Is there a DNA rapid test?
Unfortunately, no, there is no actual “rapid DNA test” yet. But DNA collection is becoming faster, less invasive, and more precise thanks to new technologies like:
- Micro-sampling devices: Tiny drops of blood can be collected from a fingertip and stabilized instantly, reducing discomfort and processing time.
- Dry blood spot cards: DNA can be collected from just a few drops of blood on filter paper, ideal for newborn screening or use in remote locations.
- Non-invasive prenatal testing (NIPT): Fragments of fetal DNA circulating in the mother’s blood are used to screen genetic abnormalities without risky procedures.
- Environmental DNA (eDNA) collection: eDNA could be used to detect the presence of pathogens in public spaces, helping to prevent disease outbreaks.
Ethical Considerations in Research: Is My DNA Analysis Safe?
Behind every DNA sample lies a person, a family, and often a story. Someone may be seeking a diagnosis, an answer about a child, or information about their ancestry. Because DNA reveals deeply personal information, collecting it entails both scientific and ethical responsibility.
The main ethical principles include:
- Privacy and informed consent: DNA contains highly personal information. Individuals must understand how their samples and data will be used, stored, and shared
- Data security: Once DNA is converted into digital data, it must be protected from unauthorised access.
- Participant choice: In research, people are asked what should happen to their DNA after the study ends – destroy it, store it, or allow future use.

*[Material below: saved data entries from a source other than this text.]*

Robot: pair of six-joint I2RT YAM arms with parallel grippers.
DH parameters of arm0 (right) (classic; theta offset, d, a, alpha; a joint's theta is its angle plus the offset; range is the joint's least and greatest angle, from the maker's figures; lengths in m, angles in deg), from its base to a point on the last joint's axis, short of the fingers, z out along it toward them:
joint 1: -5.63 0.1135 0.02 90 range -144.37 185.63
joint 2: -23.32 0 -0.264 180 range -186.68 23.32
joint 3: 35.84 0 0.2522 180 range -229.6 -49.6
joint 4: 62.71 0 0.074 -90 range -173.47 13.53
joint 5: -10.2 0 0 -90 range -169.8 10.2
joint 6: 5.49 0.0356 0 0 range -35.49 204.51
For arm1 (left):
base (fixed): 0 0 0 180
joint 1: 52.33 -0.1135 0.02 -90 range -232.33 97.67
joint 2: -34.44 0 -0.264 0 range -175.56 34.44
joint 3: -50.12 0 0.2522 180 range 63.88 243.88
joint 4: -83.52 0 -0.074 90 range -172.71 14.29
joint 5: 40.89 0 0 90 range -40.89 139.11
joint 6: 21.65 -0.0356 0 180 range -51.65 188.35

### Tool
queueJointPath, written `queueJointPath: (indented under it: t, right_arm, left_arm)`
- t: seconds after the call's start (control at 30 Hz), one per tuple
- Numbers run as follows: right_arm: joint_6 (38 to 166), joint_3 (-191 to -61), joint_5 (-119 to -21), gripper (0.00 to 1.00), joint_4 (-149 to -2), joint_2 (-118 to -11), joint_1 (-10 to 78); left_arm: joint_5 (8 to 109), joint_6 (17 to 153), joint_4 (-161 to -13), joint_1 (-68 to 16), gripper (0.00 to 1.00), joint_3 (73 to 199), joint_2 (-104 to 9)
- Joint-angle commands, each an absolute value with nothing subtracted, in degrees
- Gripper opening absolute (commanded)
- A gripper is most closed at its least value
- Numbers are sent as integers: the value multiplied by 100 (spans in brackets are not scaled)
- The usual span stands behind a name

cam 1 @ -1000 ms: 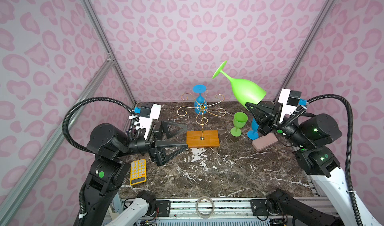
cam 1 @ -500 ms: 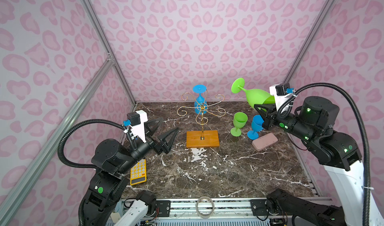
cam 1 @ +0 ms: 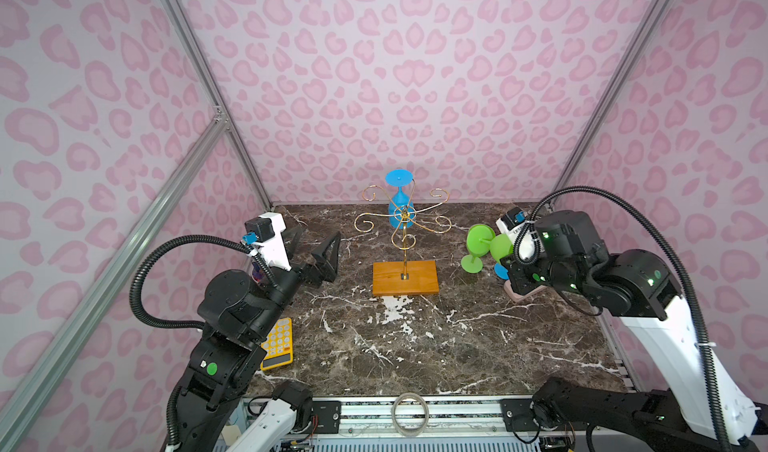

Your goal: Take the wine glass off the wine glass rack

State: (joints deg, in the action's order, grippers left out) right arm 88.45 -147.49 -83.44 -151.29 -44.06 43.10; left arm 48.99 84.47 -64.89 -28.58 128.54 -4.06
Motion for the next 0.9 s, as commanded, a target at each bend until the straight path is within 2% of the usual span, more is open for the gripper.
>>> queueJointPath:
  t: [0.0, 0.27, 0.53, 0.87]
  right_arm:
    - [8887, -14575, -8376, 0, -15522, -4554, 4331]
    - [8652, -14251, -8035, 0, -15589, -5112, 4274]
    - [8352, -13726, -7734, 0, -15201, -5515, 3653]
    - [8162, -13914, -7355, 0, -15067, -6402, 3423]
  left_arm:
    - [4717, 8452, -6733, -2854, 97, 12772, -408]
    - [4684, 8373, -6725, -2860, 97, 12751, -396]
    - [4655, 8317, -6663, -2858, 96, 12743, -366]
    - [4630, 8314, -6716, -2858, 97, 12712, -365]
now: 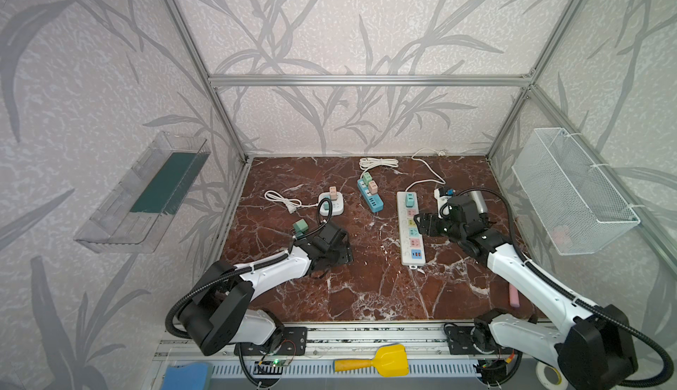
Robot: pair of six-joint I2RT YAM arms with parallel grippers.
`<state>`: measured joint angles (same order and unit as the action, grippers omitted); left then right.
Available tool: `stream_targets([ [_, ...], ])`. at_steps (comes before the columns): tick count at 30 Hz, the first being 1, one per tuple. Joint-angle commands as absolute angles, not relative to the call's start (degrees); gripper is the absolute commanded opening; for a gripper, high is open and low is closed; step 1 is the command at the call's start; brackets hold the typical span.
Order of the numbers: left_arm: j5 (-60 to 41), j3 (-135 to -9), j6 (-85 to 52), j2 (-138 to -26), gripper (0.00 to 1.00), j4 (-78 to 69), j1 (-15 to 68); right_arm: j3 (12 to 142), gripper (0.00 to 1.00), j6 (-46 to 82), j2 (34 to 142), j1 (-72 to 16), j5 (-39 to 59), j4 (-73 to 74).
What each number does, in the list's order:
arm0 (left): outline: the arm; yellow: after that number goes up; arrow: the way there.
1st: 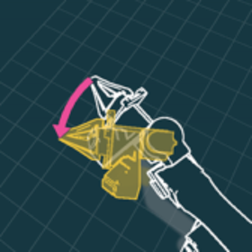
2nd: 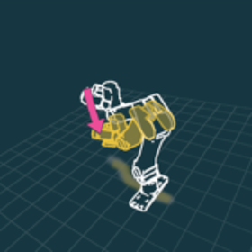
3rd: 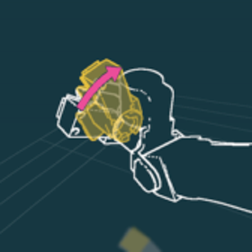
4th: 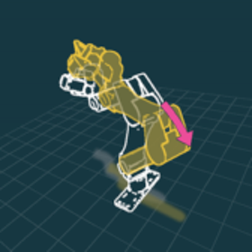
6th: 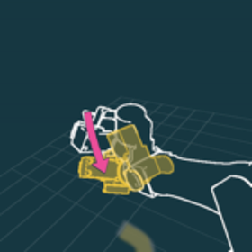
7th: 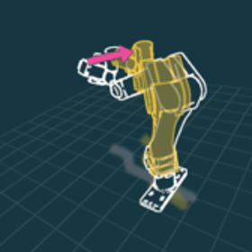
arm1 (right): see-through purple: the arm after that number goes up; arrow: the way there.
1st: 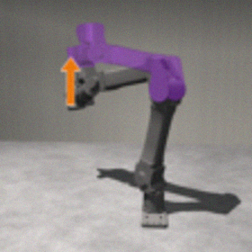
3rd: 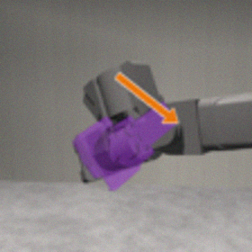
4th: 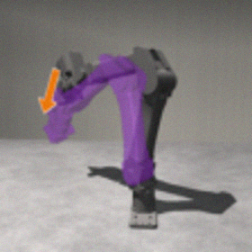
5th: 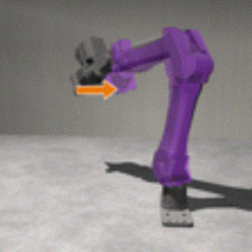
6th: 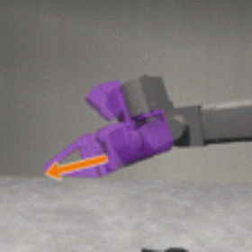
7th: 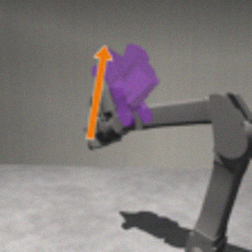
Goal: Insert the plug
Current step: 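Lower left gripper onto a loose teal adapter near the robot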
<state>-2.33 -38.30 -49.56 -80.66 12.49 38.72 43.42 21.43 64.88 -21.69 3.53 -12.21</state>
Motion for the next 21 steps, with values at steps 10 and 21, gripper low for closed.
stream_targets([
  [10,-7.3,-50.7,-50.8,-94.3,0.74,0.8,43.6,43.2,0.82,21.3,63.5,-21.7,3.0,-11.2],
  [21,2.3,-61.6,-36.3,-93.6,0.76,13.7,42.8,43.1,0.82,21.2,63.3,-21.7,3.2,-11.1],
])
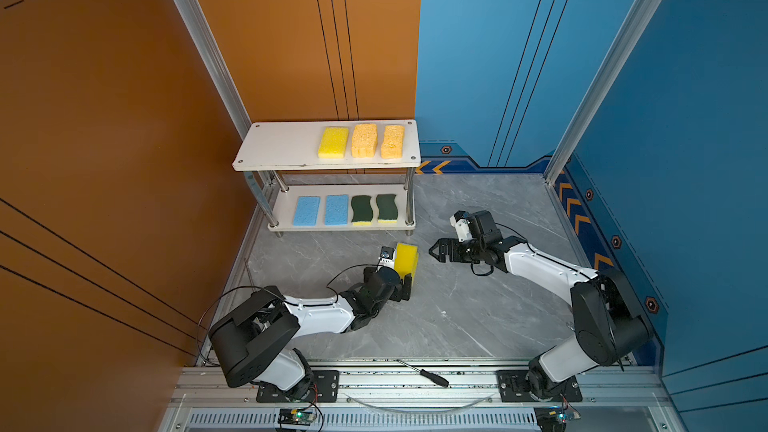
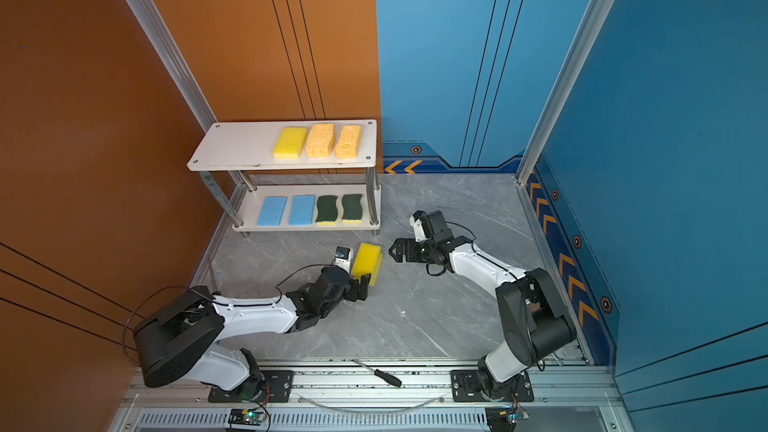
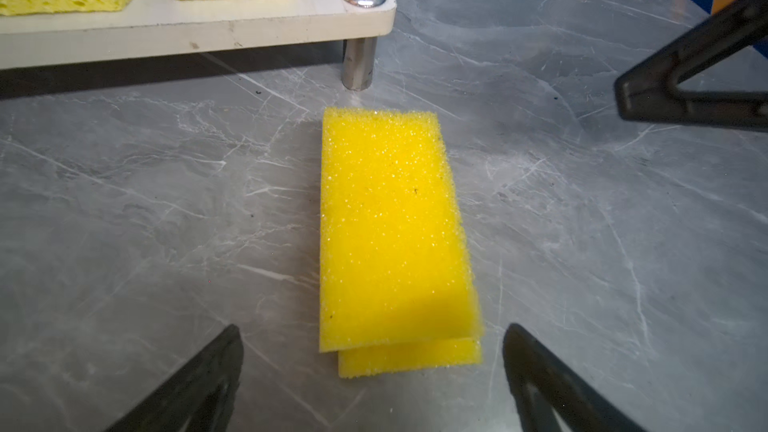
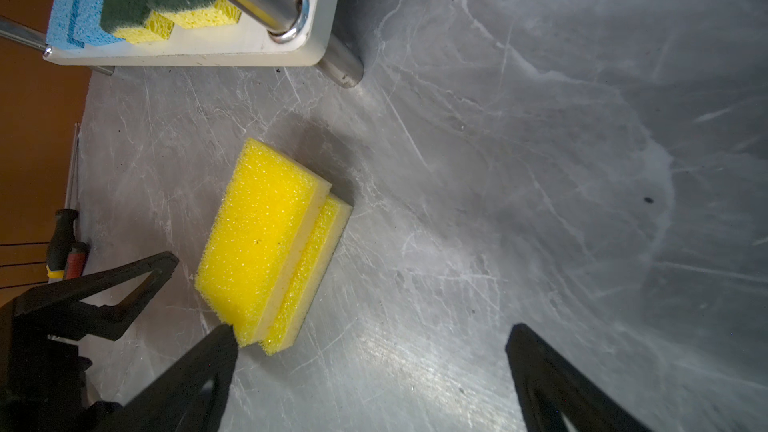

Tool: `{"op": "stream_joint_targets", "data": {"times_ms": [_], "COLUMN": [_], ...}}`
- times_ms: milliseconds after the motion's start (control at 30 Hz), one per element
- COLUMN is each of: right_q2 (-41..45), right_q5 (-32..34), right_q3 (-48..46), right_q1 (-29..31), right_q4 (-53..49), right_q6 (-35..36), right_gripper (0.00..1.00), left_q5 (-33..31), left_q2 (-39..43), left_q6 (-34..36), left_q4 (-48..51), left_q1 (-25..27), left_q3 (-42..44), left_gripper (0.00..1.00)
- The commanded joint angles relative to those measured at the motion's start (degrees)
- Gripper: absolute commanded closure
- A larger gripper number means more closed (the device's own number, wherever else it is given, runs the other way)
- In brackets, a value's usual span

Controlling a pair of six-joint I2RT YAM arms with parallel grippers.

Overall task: Place and organize the cleaning sponges onto the shelf
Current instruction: 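Grasp the top yellow sponge on the table with the left gripper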

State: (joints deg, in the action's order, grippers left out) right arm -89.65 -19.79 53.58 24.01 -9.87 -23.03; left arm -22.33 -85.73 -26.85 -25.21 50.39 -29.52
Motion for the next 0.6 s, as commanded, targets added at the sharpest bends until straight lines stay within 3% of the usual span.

DNA is not just another lab sample – it is identity.
Conclusion
DNA collection may look simple on the surface, but it is one of the most critical steps in any genetic study. Whether the goal is to diagnose a disease, trace ancestry, solve a crime, or develop personalized medicine, everything starts with a high-quality DNA sample. From cheek swabs and saliva tubes to blood draws and newborn screening cards, the method chosen affects not only the accuracy of the results but also the type of research that can be done.
As technology advances, DNA collection is becoming faster, less invasive, and more accessible – yet the ethical responsibility remains the same. DNA carries personal, medical, and ancestral information, which is why informed consent, privacy protection, and secure data storage are just as necessary as the science itself.
Ultimately, DNA is more than just a sample. It is identity, history, and health – and when collected with care, it has the power to transform research, medicine, and lives.